Work to be completed:
Everything in the data below is left aside except the lines from the one containing "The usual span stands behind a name" through the one containing "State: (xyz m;"; repeat those exactly.

Supplied data:
· · · · ·

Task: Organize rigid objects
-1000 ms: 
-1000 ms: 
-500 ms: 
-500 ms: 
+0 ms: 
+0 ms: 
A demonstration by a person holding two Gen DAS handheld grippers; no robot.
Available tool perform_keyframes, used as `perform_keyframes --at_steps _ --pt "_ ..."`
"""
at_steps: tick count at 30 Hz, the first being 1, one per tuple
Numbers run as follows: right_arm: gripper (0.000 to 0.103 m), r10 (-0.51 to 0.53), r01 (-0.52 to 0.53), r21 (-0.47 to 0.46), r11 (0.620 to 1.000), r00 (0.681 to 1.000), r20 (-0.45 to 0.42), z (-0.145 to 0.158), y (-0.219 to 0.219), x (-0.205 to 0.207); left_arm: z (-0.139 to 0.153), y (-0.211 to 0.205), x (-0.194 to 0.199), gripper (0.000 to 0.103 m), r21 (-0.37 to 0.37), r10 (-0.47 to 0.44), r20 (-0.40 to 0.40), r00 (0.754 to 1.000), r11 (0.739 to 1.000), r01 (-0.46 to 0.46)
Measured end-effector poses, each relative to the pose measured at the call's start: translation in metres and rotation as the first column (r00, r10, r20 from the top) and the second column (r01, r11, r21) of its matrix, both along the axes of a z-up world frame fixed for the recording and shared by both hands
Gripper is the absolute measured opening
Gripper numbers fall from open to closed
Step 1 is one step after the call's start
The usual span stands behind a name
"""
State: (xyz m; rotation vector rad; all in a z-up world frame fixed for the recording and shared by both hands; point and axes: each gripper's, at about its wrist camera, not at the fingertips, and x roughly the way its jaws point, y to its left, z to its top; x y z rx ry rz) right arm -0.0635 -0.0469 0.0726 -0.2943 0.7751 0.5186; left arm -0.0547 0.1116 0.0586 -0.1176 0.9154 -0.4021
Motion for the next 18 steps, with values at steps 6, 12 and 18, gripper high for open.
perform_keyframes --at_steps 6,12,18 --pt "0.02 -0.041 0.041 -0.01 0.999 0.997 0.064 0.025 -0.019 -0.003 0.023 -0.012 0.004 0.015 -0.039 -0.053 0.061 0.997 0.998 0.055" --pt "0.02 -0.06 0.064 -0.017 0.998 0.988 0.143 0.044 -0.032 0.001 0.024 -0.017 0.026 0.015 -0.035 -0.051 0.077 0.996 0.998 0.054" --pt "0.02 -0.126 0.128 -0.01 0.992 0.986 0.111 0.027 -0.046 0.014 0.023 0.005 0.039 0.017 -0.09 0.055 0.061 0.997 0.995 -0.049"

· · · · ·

Finished exercise:
The usual span stands behind a name
"""
State: (xyz m; rotation vector rad; all in a z-up world frame fixed for the recording and shared by both hands; point and axes: each gripper's, at about its wrist camera, not at the fingertips, and x roughly the way its jaws point, y to its left, z to its top; x y z rx ry rz) right arm -0.0635 -0.0469 0.0726 -0.2943 0.7751 0.5186; left arm -0.0547 0.1116 0.0586 -0.1176 0.9154 -0.4021

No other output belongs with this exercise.